A digital snapshot of pre-rRNA secondary structures. (A and B) ChemModSeq and primer extension results obtained using rRNAs extracted from in vitro 1M7 modified particles. Heat maps of average RT drop-off rates in 18S coding sequences (n ≥ 2) (A) or the 3′ major domain (B) of purified rRNAs. The positions of the modified nucleotides are indicated on the right side of each panel. (C) Early-middle and late pre-40S particles are structurally distinct. The 3′ major domain secondary structure represents the ChemModSeq results for the middle (Tsr1) particle. Red nucleotides were indicated as modified by the TCPEM algorithm. Blue nucleotides were visibly modified by 1M7 but not called modified by the TCPEM algorithm (false negative). (DF) Representative primer extension reactions for the 3′ major domain. Roman numbers indicate sites where differences in SHAPE reactivity were observed between pre-40S particles. Oligonucleotides used for primer extensions are indicated in bold. The positions of the modified nucleotides are indicated on the right side of each panel. (G) Pre-rRNAs in early and middle pre-40S complexes adopt more flexible conformations compared to late particles. Plotted are the average number of nucleotides called modified by the TCPEM algorithm (y-axis) for early, middle, late, 80S-like and mature 80S translation initiation complexes (x-axis).

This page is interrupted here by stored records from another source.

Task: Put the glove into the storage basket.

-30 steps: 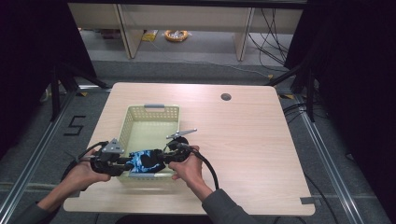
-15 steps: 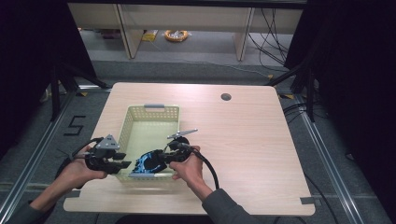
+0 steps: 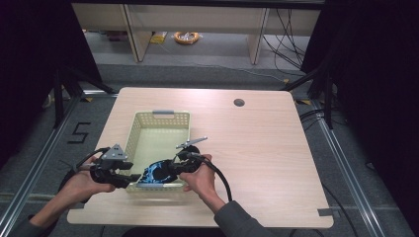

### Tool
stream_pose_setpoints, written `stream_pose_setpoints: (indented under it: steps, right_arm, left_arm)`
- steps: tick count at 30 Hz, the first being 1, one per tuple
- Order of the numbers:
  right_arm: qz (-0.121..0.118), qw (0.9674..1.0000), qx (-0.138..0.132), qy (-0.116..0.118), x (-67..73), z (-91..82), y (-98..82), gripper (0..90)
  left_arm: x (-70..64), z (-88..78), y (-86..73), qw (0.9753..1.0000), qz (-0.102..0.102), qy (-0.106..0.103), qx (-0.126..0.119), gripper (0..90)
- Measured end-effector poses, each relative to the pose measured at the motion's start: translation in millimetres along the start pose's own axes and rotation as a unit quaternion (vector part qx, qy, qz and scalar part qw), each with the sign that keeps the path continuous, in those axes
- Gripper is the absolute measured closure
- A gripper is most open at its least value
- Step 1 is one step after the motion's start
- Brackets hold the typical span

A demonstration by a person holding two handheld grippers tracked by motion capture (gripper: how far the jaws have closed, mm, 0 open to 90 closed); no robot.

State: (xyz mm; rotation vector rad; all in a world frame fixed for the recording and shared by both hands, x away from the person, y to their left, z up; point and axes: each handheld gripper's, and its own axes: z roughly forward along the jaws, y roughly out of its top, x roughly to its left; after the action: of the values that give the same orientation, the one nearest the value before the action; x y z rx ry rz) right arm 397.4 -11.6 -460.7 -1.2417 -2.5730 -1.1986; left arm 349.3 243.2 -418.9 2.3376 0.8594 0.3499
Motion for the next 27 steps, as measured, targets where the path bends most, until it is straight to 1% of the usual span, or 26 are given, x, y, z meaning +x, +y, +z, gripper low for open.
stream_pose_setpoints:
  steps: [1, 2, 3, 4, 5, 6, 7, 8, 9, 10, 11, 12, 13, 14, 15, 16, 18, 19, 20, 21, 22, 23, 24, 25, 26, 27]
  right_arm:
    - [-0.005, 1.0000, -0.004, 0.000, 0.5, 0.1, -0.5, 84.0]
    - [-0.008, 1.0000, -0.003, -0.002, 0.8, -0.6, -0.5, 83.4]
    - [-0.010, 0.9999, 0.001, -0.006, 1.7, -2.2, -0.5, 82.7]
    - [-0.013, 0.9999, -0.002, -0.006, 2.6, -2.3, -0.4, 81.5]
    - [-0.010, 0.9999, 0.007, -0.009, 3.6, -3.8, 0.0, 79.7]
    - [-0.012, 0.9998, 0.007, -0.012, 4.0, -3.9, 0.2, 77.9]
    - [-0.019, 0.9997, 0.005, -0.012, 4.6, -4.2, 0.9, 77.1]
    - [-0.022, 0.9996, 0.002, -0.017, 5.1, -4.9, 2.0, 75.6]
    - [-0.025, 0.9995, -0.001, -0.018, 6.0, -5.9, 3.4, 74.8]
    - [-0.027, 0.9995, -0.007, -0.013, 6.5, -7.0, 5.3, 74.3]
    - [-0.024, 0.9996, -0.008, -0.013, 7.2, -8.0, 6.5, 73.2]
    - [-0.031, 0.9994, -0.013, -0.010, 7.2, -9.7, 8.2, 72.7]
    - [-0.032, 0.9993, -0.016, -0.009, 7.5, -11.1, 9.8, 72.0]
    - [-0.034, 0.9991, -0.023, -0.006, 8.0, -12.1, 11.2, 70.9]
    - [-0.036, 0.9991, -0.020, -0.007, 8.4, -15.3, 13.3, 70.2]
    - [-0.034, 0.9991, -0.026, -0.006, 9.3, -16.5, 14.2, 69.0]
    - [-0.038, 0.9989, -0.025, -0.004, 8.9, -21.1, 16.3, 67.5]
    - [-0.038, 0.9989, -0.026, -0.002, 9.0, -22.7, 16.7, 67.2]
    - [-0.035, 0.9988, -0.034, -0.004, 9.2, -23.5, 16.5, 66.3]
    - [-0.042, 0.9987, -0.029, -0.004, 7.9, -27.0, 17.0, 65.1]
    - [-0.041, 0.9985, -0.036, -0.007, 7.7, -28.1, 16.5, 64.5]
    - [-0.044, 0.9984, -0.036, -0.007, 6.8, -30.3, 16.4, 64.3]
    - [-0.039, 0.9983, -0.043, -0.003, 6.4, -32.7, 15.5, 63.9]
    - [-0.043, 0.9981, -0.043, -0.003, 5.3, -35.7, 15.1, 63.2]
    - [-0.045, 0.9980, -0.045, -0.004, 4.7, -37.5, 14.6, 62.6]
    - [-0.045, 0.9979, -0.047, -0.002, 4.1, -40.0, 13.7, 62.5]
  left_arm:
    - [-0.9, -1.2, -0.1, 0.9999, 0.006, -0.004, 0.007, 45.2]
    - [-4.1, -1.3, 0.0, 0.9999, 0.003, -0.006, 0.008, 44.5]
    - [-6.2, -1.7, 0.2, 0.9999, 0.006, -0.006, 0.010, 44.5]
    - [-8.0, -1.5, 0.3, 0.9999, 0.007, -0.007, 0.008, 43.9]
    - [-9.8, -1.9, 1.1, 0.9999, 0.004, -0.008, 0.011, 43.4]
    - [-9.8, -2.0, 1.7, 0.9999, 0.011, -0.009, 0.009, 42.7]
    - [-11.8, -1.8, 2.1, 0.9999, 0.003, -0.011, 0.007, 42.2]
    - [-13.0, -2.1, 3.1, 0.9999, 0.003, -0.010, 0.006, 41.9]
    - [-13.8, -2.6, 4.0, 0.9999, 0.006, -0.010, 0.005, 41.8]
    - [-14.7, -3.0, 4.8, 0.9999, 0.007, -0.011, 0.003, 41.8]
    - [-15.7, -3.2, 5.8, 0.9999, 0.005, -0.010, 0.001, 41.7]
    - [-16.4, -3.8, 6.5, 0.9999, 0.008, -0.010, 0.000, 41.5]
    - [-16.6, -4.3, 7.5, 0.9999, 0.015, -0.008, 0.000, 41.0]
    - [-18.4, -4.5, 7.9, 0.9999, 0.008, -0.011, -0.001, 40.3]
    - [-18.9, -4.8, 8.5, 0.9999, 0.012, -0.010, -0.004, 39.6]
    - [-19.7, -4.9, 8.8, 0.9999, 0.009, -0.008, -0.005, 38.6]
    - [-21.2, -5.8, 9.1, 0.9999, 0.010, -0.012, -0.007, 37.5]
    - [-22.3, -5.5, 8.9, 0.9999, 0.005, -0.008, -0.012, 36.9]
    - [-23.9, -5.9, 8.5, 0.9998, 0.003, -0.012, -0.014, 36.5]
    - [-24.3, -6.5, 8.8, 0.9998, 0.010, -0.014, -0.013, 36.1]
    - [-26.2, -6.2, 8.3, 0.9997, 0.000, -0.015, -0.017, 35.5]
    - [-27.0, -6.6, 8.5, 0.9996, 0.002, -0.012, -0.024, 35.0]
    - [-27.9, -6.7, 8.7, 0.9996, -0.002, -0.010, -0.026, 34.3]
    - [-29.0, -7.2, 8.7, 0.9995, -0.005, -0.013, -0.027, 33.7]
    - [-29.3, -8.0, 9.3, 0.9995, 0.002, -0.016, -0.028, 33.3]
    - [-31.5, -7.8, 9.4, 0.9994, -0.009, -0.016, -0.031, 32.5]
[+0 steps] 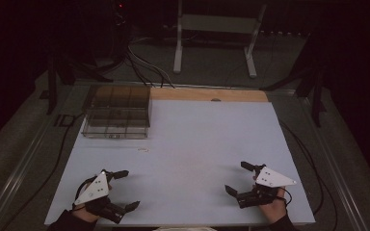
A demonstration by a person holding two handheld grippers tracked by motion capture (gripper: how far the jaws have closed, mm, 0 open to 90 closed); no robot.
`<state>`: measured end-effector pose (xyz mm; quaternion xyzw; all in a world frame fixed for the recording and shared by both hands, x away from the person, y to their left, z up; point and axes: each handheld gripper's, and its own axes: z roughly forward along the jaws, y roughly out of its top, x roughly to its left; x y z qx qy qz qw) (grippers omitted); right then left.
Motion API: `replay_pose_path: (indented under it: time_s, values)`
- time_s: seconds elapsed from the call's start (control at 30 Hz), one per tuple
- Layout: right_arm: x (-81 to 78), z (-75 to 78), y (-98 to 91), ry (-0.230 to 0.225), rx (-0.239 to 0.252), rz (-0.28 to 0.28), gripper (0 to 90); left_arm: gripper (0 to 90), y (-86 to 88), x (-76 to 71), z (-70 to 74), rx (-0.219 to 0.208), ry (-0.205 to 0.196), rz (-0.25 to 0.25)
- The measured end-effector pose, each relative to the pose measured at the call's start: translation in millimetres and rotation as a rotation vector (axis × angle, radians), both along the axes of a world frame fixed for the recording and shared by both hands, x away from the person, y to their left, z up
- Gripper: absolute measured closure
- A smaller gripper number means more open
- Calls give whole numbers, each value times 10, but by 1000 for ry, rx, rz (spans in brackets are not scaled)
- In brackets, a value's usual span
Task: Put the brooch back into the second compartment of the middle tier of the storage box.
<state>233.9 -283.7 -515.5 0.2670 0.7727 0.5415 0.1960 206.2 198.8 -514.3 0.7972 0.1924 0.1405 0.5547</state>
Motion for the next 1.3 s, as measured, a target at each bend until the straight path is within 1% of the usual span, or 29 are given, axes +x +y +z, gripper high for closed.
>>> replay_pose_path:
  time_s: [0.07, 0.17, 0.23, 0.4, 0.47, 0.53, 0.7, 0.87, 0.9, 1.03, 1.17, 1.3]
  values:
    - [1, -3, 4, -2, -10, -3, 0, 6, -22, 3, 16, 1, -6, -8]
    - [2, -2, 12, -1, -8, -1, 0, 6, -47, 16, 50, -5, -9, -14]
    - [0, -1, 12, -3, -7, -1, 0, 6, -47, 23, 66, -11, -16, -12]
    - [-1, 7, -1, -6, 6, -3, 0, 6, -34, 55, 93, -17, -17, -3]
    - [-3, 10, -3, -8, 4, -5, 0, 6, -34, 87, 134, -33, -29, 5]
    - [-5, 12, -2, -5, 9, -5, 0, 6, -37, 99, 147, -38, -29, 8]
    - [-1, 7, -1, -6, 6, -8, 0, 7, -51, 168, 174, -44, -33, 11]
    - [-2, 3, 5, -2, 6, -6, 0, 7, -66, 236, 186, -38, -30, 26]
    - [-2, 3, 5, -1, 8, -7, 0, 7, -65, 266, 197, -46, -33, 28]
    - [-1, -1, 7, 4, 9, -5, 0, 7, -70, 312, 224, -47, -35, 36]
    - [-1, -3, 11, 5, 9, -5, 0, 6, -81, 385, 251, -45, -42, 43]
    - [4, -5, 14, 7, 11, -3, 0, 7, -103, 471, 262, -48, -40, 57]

In agreement with the primer extension results shown in Figure 4, average drop-off rates at U1191 in unmodified 20S pre-rRNA samples were consistently higher in late particles, and high drop-off rates could be detected at the Dim1-dependent methylation sites in all samples (Supplementary Figure S5A and B).

The heat maps shown in Figure 6A and B revealed clear differences in nucleotide reactivity to 1M7 between early, middle and late particles (see regions highlighted with roman numbers). We then applied the TCPEM algorithm to identify regions where statistically significant differences in chemical reactivity could be detected between RNA samples. The TCPEM algorithm greatly simplified the interpretation of the data as it allowed us to identify easily rRNA regions that had the highest likelihood of being restructured during 40S assembly (Figure 6C; highlighted with boxes and roman numbers).

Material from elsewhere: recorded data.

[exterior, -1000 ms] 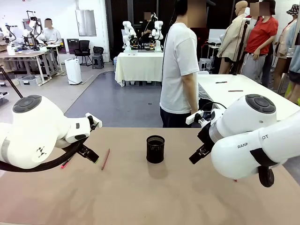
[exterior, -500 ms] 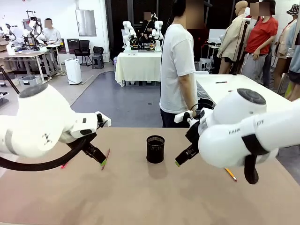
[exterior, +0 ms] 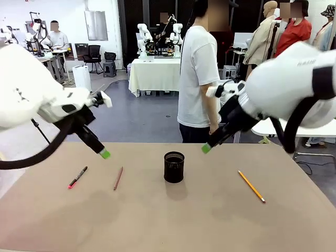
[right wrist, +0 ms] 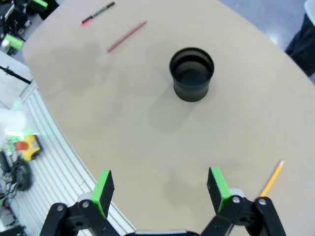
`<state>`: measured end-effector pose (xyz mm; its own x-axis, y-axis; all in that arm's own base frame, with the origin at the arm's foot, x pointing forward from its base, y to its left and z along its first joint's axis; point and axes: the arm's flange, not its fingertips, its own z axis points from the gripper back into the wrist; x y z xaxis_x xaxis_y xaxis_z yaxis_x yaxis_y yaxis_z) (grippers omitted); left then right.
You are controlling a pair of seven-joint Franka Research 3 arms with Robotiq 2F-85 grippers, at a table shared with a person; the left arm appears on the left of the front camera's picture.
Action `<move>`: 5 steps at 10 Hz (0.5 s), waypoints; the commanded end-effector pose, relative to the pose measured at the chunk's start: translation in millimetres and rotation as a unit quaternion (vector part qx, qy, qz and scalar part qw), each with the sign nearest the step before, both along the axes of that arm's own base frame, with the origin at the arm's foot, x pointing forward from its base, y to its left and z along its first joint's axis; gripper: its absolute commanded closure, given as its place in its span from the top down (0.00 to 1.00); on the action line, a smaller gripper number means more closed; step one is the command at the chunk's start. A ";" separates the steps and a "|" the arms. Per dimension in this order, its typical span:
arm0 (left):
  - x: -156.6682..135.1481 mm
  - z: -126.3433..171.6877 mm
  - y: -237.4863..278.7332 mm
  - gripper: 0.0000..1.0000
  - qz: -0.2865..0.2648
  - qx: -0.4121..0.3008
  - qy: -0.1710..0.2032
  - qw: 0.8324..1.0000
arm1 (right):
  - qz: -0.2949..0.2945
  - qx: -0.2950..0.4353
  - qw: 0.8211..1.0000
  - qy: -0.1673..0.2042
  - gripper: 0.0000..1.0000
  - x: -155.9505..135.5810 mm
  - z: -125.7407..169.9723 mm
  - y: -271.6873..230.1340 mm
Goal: Place the pens into the pen holder.
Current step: Pick up a writing instrument from the table and place it into the Pen holder.
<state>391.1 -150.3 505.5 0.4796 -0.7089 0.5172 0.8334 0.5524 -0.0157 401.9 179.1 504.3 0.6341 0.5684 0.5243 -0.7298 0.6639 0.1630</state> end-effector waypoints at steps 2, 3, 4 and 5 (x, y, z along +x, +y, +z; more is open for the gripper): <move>11.7 17.3 30.1 1.00 0.009 -0.020 -0.068 0.997 | 0.042 0.026 0.999 -0.019 1.00 28.6 35.7 -33.1; 13.7 22.9 37.2 1.00 0.011 -0.026 -0.083 0.996 | 0.040 0.037 0.998 -0.033 1.00 32.0 45.6 -45.2; 14.4 25.1 41.1 1.00 0.017 -0.027 -0.088 0.996 | 0.046 0.037 0.997 -0.047 1.00 36.1 53.5 -54.6; 16.7 28.0 44.4 1.00 0.020 -0.036 -0.093 0.995 | 0.043 0.045 0.996 -0.059 1.00 39.7 57.7 -64.6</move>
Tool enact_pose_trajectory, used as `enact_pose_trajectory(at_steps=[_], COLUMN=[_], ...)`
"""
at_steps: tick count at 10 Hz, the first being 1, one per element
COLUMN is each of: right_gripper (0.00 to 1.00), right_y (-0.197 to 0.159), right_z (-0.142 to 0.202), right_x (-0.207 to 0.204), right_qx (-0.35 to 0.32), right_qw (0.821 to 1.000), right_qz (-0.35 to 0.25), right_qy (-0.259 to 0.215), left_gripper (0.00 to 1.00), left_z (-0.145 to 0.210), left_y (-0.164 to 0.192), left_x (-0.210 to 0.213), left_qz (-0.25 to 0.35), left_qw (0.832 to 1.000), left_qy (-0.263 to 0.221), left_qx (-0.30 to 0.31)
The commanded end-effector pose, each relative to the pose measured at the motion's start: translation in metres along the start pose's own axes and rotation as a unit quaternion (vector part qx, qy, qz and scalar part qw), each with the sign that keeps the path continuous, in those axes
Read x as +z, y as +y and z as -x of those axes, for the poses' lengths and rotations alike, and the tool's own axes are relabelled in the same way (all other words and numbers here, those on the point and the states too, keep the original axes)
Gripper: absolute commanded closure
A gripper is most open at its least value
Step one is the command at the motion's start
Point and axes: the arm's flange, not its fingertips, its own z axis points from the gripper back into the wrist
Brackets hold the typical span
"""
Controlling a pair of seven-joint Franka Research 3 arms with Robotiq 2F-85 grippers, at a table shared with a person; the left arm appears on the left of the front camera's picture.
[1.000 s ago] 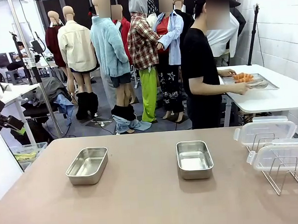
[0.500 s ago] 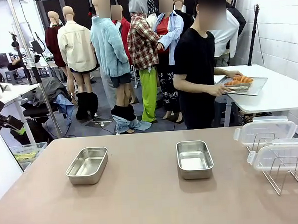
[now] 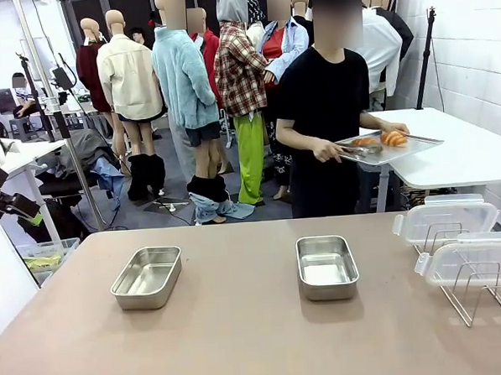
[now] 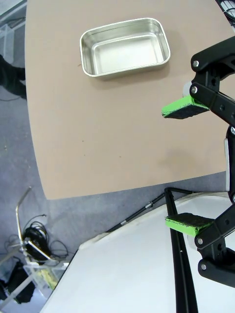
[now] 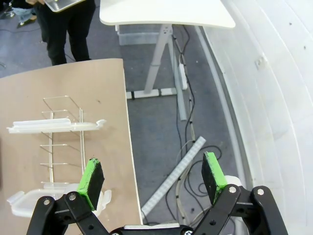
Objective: Place the bread in airtight containers.
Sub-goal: Lift both Airtight Container.
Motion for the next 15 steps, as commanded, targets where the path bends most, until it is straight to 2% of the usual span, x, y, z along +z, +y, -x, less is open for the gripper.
enact_pose_trajectory(at_steps=[1,15], right_gripper=[0.00,0.00], right_y=[0.0004,0.0004], right_z=[0.0005,0.0005], right_x=[-0.0006,-0.0006], right_qx=[-0.001,-0.001], right_qw=[1.000,1.000], right_qz=[-0.002,-0.002], right_qy=[0.002,0.002], left_gripper=[0.00,0.00], left_z=[0.0006,0.0006], left_y=[0.0031,0.0031], left_x=[0.0012,0.0012], left_qz=[-0.004,-0.004], left_qw=[1.000,1.000], left_qy=[-0.004,-0.004], left_qx=[-0.002,-0.002])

To validate the TCPEM results, we performed primer extension analyses (Figure 6D–F). This confirmed the observed differences in SHAPE reactivity between the various purified RNAs (see regions highlighted with roman numbers in Figure 6D–F). Bioinformatics analyses of the 18S rRNA SHAPE ChemModSeq sequencing data revealed that RT drop-off rates of nucleotides identified as modified by the TCPEM algorithm was uncorrelated with 2′OH solvent accessibility of single-stranded regions (Supplementary Figure S3B and C), reinforcing the observation that SHAPE chemicals provide a read-out of RNA dynamics, not RNA accessibility (15,20).

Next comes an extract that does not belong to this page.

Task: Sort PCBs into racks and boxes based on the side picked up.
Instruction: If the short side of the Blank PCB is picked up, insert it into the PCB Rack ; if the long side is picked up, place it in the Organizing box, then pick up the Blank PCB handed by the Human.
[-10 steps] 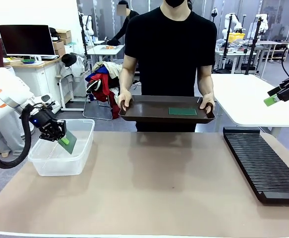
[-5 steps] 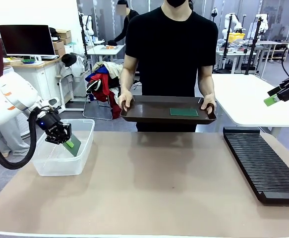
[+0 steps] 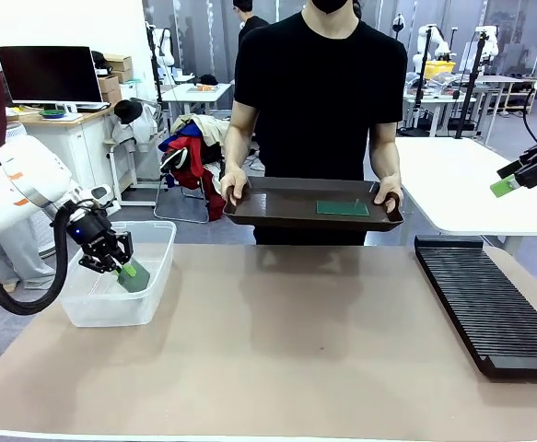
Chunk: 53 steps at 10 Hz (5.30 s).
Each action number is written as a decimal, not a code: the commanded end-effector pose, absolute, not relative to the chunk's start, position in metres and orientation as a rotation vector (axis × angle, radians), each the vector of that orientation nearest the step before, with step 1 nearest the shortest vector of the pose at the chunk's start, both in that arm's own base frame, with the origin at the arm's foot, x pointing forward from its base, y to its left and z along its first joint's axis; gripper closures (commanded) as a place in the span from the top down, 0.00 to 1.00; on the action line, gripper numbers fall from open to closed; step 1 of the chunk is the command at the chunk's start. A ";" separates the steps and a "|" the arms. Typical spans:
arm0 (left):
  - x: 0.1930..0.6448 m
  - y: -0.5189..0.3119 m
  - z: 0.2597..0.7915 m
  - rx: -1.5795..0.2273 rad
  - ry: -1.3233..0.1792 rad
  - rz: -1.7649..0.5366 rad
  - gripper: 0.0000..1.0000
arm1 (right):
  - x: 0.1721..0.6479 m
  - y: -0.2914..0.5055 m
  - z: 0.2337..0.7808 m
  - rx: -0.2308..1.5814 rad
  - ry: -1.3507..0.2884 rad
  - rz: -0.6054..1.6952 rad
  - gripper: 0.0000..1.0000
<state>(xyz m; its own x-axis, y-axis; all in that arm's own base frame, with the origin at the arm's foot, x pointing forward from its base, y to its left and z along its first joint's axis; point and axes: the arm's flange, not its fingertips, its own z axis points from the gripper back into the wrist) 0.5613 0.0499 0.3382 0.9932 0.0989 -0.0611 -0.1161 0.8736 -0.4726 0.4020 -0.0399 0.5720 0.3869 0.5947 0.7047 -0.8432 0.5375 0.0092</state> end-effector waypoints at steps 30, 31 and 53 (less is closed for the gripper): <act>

Generally, a larger number of nucleotides were modified in early and middle assembly intermediates suggesting that these adopt more flexible rRNA conformations (Figure 6G). The 3′ major domain in particular was much more reactive to 1M7 in early and middle particles. These included nucleotides in H33, H35, H37, H40 and H41 (Figure 6B–F, boxed regions indicated with roman numbers). 1M7 modified 18S isolated from empty and salt-washed free 40S particles (see Supplementary Methods), did not show the same degree of flexibility in H35, H37, H40 and H41 (Supplementary Figure S6). This indicated that many of the observed changes in SHAPE reactivity in the 3′ major domain were not the result of pre-40S complexes joining with 60S subunits or binding of tRNA to the decoding center.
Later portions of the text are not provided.